The series premieres on January 16 at 8.30pm on Channel Ten.
On the road trip from hell
Supernatural mines American folklore for its road trip into the horror genre
By Maria Elena Fernandez
January 5, 2006
Drawing from urban legends and American folklore for its weekly ghost stories, Supernatural picks up on the bloodcurdling aspects of Buffy the Vampire Slayer and Angel, and pushes the genre with visual effects and gore reminiscent of popular horror flicks such as The Ring and The Grudge.
"We have a folklore in mythology that is as rich and developed as any world culture's and as uniquely American as baseball," says Eric Kripke, the creator of the show.
"I found that such an interesting and untapped source of stories. People have heard these stories, but they're all part of this great mythology of America that speaks to the unique fears we have in America. They're every bit as relevant today as when they were originally told because if there's any one cultural zeitgeist at the moment it is that we're living in the age of anxiety."
In the show, Jensen Ackles (Smallville) and Jared Padalecki (Gilmore Girls) play brothers Dean and Sam, who are on a strange road trip, trying to find their missing father and battling satanic forces that may seem familiar to those who know their horror mythology: the Vanishing Hitchhiker, the Hook Man, Blood Mary.
Ackles, 27, and Padalecki, 23, have grown up on the Warner Brothers network, which produces the series, and were handpicked to be its stars. Just don't expect them to be their usual sexy selves. On this show, their eyes bleed and they are chased by a half-man, half-beast through the woods, and that's just for starters.
"It's definitely anything but pretty out here," Padalecki joked on a day when he had endured six hours of special-effects make-up to get his eyeballs bleeding on command. "They're running blood down my face and out of my eyeballs. I'm walking around with these giant syringes full of stage blood that are tubed in through my face and made up to look like my complexion."
The brothers travel back roads to find their father, who vanished while trying to solve the otherworldly death of their mother; she burst into flames on the ceiling of Sam's baby room years ago.
Convinced she was killed by supernatural forces, the father teaches his sons that they have demon-fighting powers and a responsibility to protect others from the evil that lurks in small towns across America.
Supernatural's comely stars and offbeat humour will help, but mainly the show relies on one emotion to draw viewers: fear.

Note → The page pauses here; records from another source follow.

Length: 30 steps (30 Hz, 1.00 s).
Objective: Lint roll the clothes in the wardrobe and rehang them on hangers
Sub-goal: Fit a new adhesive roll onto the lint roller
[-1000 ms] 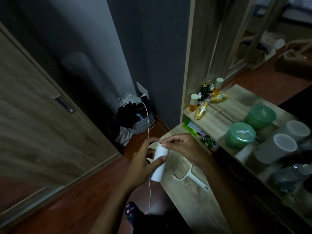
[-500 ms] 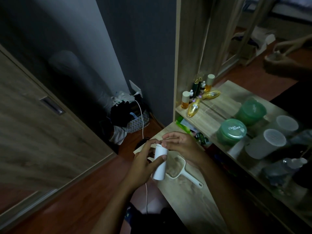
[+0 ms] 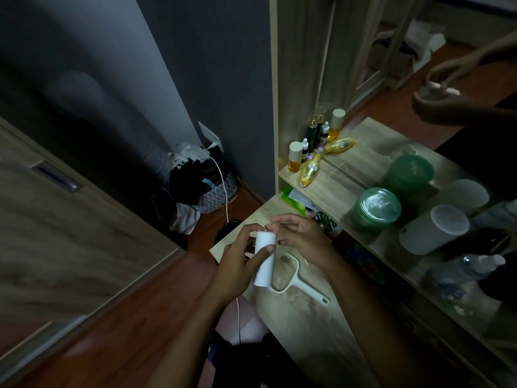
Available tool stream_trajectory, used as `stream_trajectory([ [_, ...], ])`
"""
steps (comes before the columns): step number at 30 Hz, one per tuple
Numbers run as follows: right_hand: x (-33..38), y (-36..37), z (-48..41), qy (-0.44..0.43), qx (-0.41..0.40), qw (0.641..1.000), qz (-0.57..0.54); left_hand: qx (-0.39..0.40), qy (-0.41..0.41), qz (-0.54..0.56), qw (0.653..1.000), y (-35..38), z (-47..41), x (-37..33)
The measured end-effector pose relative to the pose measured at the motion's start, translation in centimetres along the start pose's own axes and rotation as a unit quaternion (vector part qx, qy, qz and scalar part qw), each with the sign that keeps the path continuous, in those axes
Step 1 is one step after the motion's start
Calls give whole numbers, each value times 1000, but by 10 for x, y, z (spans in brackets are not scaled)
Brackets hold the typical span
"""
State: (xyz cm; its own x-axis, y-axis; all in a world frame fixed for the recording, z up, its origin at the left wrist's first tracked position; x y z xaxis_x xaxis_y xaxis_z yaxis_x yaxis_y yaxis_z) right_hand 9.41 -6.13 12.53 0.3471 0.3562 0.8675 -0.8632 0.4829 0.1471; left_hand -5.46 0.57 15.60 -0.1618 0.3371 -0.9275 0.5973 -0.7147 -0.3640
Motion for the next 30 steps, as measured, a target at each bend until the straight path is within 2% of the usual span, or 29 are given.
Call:
stream_trajectory([
  [3, -19, -21, -14, 1, -95, 995, 9, -21, -35, 35, 999, 1, -10, 8],
  [5, -40, -44, -25, -13, -187, 977, 106, -39, -66, 67, 995, 2, -15, 16],
  [7, -66, -60, -34, -2, -230, 955, 187, -58, -89, 85, 991, 4, -18, 25],
  [13, -134, -77, -48, 97, -264, 906, 316, -100, -153, 121, 976, 10, -18, 46],
  [17, -152, -85, -53, 107, -284, 856, 419, -124, -224, 163, 953, 12, -14, 56],
  [19, -158, -88, -55, 101, -295, 843, 439, -140, -261, 167, 940, 11, -13, 60],
  [22, -157, -90, -58, 83, -306, 847, 426, -159, -293, 182, 925, 9, -13, 64],
  [26, -150, -90, -66, 104, -280, 867, 400, -170, -327, 196, 909, 6, -11, 69],
  [28, -133, -85, -63, 86, -277, 916, 278, -171, -330, 200, 906, 4, -11, 71],
  [30, -110, -74, -49, 78, -263, 960, 52, -175, -330, 201, 906, 2, -11, 72],
])
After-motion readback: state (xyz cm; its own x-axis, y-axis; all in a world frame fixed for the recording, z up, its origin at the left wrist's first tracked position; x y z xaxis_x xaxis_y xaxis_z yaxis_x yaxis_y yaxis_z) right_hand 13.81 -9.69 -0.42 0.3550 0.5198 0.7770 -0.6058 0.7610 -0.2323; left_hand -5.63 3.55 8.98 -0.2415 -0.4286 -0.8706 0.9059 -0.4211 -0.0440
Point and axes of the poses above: each hand's wrist, its own z-axis away from the middle knuckle, its own y-axis out of the palm, x = y × z, the point moved 5 cm from there along -z, towards the middle knuckle, and after that the axes turned 10 degrees about y, right-handed, at the moved point
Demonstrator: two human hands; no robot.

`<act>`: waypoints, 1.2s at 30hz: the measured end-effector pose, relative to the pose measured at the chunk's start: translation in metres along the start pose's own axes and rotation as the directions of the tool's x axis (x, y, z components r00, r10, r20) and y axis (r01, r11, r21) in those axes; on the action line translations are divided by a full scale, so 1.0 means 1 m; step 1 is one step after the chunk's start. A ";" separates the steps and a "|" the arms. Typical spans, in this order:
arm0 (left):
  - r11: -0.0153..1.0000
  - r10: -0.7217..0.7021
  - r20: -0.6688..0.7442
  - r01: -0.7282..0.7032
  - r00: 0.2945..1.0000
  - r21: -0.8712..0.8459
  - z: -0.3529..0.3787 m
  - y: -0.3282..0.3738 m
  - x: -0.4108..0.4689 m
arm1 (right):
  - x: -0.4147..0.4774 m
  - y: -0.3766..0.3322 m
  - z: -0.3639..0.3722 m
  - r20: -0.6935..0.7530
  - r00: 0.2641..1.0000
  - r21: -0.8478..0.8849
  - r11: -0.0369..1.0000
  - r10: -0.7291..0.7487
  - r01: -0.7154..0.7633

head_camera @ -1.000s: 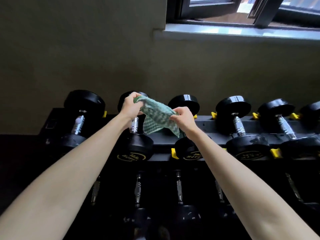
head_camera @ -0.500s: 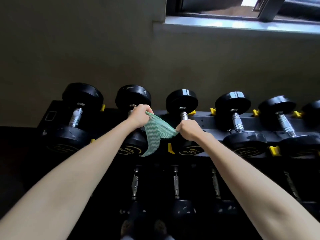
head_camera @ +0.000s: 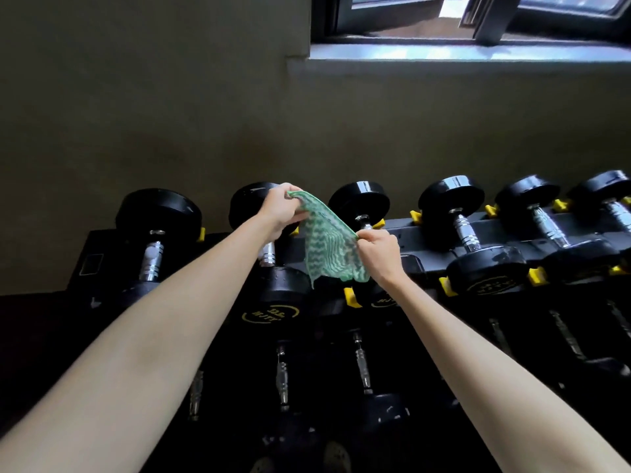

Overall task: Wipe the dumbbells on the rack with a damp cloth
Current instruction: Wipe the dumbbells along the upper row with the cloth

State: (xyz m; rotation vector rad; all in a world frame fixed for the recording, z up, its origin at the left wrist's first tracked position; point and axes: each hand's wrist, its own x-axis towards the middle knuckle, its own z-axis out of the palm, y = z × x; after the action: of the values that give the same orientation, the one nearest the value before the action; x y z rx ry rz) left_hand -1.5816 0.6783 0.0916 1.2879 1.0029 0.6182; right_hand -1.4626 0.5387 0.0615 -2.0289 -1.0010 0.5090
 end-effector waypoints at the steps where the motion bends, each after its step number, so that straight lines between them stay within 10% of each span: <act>1: 1.000 -0.001 0.028 0.001 1.000 0.003 -0.001 -0.002 0.001 | -0.001 -0.001 0.003 0.008 0.999 0.005 0.999 0.032 -0.032; 10: 0.854 0.008 0.041 -0.028 0.999 0.519 -0.075 -0.044 -0.005 | -0.027 0.029 0.086 0.378 0.705 0.294 0.645 0.600 -0.706; 14: 0.756 -0.017 0.066 -0.031 0.998 0.653 -0.103 -0.058 -0.016 | -0.022 0.036 0.118 0.282 0.723 -0.008 0.756 0.630 -0.655; 26: 0.777 -0.109 0.139 -0.003 0.984 0.629 -0.146 -0.064 -0.051 | -0.039 -0.020 0.118 0.352 0.898 -0.040 0.962 0.265 -0.268; 36: 0.504 -0.400 0.262 -0.028 0.878 0.863 -0.142 -0.062 -0.084 | -0.054 -0.035 0.131 0.336 0.937 -0.368 0.929 0.095 0.038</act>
State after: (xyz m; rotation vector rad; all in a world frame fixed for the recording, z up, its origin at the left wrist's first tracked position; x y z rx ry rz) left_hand -1.7539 0.6634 0.0568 2.0246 1.0709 -0.4620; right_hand -1.5959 0.5718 0.0117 -2.3394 -1.3655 0.7640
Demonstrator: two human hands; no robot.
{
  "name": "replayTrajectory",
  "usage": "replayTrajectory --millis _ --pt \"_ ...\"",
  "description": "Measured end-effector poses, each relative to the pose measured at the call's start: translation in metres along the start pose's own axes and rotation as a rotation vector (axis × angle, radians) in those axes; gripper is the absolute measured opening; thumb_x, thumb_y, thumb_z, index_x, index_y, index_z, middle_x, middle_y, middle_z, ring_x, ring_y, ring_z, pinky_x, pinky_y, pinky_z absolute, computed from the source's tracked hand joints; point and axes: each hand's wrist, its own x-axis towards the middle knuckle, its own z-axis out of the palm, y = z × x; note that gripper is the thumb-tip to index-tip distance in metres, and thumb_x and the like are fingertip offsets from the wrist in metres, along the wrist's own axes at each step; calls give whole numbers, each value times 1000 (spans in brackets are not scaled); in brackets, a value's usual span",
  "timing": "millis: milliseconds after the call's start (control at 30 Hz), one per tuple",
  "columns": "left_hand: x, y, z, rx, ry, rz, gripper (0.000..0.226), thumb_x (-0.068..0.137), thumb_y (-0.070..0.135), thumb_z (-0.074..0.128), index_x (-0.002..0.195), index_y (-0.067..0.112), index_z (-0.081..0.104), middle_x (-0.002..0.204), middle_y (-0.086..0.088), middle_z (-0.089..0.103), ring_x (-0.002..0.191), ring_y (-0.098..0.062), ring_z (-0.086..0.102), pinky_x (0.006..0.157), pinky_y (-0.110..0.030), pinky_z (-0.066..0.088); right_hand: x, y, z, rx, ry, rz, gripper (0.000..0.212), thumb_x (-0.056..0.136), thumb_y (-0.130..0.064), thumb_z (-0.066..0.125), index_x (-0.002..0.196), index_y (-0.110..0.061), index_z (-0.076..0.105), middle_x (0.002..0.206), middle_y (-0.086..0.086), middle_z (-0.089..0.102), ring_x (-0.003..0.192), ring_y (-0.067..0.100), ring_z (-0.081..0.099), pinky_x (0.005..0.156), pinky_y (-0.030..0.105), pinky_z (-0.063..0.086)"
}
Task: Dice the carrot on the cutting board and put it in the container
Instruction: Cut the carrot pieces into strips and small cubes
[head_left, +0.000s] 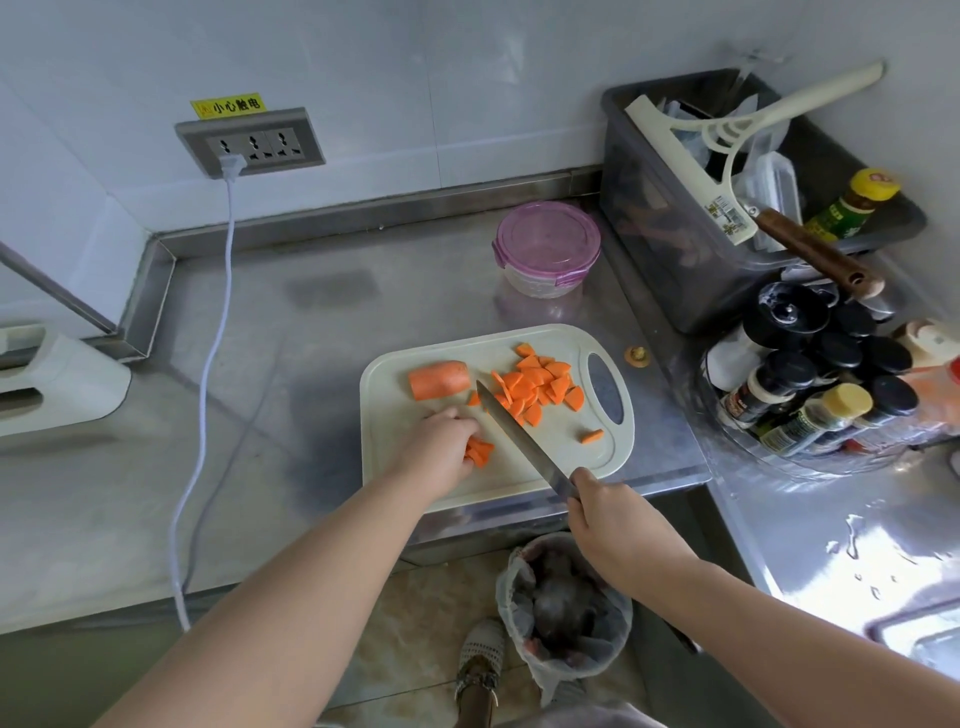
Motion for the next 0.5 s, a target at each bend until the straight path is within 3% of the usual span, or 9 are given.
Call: replayTrajectory --millis 200,367,500 --pt "-6 6 6 -39 28 -178 33 89 23 58 121 14 56 129 -7 48 112 -25 53 92 -32 44 -2 2 6 16 -9 6 12 102 -24 31 93 -18 38 70 -1 53 62 19 54 48 30 34" --pt "-14 15 11 -63 93 -321 35 90 28 56 121 15 51 122 -6 50 109 -26 53 90 -37 47 1 -3 4 27 -28 -9 12 102 -24 30 98 -19 40 78 3 59 69 22 59 58 38 45" --pt "-18 15 13 -4 164 -196 47 90 26 57 134 23 40 131 -3 42 118 -27 49 90 -36 47 3 -3 5 38 -35 -11 12 102 -24 30 99 -18 41 79 4 60 70 23 59 55 34 41"
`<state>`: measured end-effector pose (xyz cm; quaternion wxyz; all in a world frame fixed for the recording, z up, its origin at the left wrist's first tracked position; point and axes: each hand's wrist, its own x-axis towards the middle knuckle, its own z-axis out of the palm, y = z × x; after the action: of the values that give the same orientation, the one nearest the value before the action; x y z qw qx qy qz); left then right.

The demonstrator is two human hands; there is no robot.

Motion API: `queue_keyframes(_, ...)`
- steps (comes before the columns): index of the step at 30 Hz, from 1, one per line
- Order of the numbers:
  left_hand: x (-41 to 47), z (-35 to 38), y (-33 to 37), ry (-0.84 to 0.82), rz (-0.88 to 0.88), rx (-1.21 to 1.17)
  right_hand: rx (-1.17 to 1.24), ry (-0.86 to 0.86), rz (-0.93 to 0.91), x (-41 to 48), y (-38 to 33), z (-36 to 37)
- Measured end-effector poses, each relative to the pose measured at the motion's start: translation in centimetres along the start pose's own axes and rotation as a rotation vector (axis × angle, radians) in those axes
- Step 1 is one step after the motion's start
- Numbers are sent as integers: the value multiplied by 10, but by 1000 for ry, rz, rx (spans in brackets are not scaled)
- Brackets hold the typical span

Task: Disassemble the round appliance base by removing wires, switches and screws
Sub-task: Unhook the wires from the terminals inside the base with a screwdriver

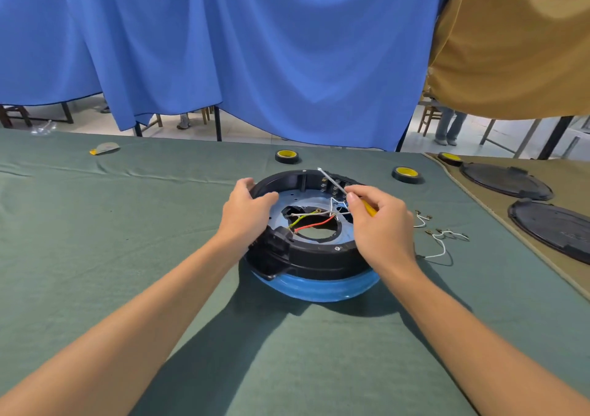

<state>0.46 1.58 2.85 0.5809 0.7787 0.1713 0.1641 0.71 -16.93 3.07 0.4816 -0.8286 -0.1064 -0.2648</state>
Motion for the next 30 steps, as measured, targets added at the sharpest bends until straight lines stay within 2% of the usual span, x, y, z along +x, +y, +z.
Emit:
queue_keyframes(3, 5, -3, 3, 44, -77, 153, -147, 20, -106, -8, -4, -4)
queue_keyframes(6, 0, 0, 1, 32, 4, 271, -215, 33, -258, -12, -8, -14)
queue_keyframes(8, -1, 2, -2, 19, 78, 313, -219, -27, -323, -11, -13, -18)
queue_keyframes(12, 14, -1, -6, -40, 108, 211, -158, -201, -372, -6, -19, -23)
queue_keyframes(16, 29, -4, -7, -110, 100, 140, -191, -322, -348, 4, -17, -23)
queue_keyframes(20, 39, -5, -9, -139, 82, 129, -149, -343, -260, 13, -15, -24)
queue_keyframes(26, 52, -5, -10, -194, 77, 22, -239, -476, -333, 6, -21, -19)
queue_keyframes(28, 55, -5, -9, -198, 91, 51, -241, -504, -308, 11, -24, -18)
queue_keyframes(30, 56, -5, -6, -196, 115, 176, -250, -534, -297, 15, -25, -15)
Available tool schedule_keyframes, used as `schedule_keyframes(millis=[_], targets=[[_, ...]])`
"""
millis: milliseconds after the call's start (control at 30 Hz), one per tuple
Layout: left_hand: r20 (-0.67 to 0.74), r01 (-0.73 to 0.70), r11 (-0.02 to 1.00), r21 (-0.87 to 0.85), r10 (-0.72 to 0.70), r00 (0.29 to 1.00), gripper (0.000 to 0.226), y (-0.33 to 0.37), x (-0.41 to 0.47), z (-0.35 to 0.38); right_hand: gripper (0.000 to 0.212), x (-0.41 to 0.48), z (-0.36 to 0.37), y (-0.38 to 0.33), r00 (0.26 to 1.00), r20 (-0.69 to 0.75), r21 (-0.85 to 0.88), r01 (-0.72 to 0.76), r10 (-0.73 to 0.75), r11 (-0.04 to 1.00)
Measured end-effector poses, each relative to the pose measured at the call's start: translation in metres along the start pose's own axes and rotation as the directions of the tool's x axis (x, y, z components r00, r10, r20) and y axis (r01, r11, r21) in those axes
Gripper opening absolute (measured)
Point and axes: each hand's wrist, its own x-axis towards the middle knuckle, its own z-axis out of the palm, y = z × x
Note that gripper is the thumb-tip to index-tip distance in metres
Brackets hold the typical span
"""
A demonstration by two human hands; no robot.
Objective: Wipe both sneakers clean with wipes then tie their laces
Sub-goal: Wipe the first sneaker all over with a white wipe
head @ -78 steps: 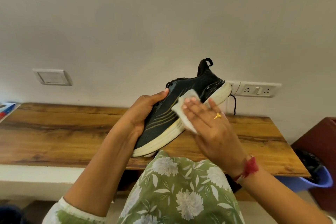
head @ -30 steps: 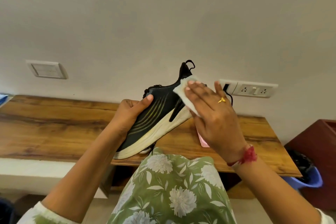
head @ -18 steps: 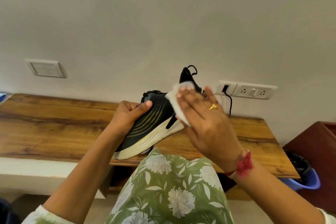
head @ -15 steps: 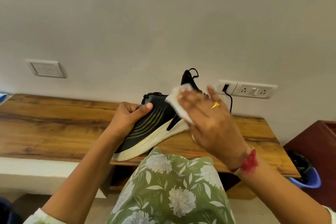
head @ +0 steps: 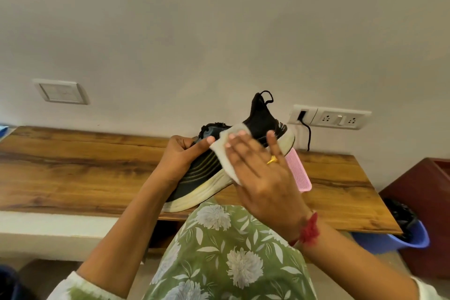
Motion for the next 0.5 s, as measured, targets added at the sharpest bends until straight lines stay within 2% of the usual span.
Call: schedule_keyframes(millis=[67, 167, 233, 333, 367, 467, 500], targets=[[-0.009, -0.008, 1.000, -0.002, 0.008, 1.000, 0.055, 0.004, 0.000, 0.004, 0.042, 0.003, 0.000, 0.004, 0.999, -0.001, -0.055, 0.036, -0.036, 0.998], [-0.030, -0.017, 1.000, 0.018, 0.017, 0.999, 0.050, 0.012, 0.003, 0.010, 0.042, 0.012, -0.001, 0.011, 0.989, -0.079, -0.058, -0.128, 0.123, 0.990], [-0.030, -0.032, 0.997, 0.064, 0.034, 0.999, 0.050, 0.016, 0.005, 0.011, 0.044, 0.012, 0.003, 0.000, 0.984, -0.050, -0.047, -0.174, 0.172, 0.984], [-0.028, -0.047, 0.993, 0.110, 0.051, 0.998, 0.050, 0.015, 0.005, 0.011, 0.044, 0.005, 0.009, -0.004, 0.999, 0.026, -0.078, -0.027, 0.029, 0.997], [-0.028, -0.041, 0.993, 0.108, 0.044, 0.999, 0.048, 0.014, 0.003, 0.011, 0.044, 0.005, 0.007, 0.001, 0.999, 0.018, -0.094, -0.026, 0.028, 0.995], [-0.007, -0.035, 0.994, 0.108, 0.036, 0.999, 0.045, 0.011, 0.001, 0.013, 0.045, 0.009, 0.004, 0.011, 0.984, -0.028, -0.085, -0.176, 0.174, 0.981], [0.001, -0.038, 0.993, 0.116, 0.038, 0.999, 0.043, 0.009, 0.001, 0.013, 0.045, 0.008, 0.006, 0.006, 0.983, -0.007, -0.077, -0.183, 0.183, 0.980]])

"We want people to turn the lights off when the show comes on and figure out that they bit off more than they could chew and now they're in trouble trying to go to sleep at night, staring outside the window," says executive producer McG (Charlie's Angels and The O.C.).
"We want to make you a little uptight where you have to call a friend or play solitaire on your computer to take your mind off the things that go bump in the night."
The 31-year-old Kripke's fascination with urban legends began as a child when he read the story of the Hook Man, which led him to one of his favourite books, Kentucky Fried Rat and Other Gruesome Stories. In college, Kripke examined the tales for what they said about American culture at a given time.
"A lot of these stories are cautionary tales, and they reflect what our culture was afraid of at a particular time," Kripke says.
"So, for instance, the Hook Man stories, which were predominant in the '60s, about the lovers in lovers' lane who were killed by a lunatic with a hook for a hand, were about a culture's fear of sex and promiscuity. You can investigate it at that level, but you can also just be entertained by how good and bloody a story it is."
For the past eight years, Kripke dreamed of parlaying his "personal obsession" into a television series.
First he envisioned it as an anthology but quickly learned that concept would not sell in Hollywood. Then he imagined reporters as his protagonists, fighting the demons in search of the truth. He shelved that one, too. Then the road trip idea, with two estranged brothers in their '67 Chevy Impala, navigating the back roads of America, clicked.
Kripke showed up for his first week of work with a list of 40 to 50 possible ghost stories and urban legends to work from.
"I landed on this idea to have this mythic road trip across the country, and it became the best vehicle to tell these stories because it's pure, stripped down and uniquely American," Kripke says. "These stories exist in these small towns all across the country, and it just makes so much sense to drive in and out of these stories."
David Janollari, president of entertainment at Warner Brothers, believes the brothers' road trip is the series' most engaging element.
"It allows you to feel on a week-to-week basis that the show is very real, that it could happen in your home town or anywhere in the USA," he says.
With protagonists who are in their 20s – not high school – the series aims to attract an older slice of the 18- to 34-year-old demographic as well as parents who will watch the series with their children.
For viewers who become as consumed by the folklore as Kripke, the producers have launched a website, supernaturaltv.com, where they can delve deeper into the mythology.
As Kripke notes, "Every small town has its ghost story or creature in the woods or a witch who's supposedly responsible for children disappearing."
— LOS ANGELES TIMES
Supernatural premieres on January 16 at 8.30pm on Channel Ten.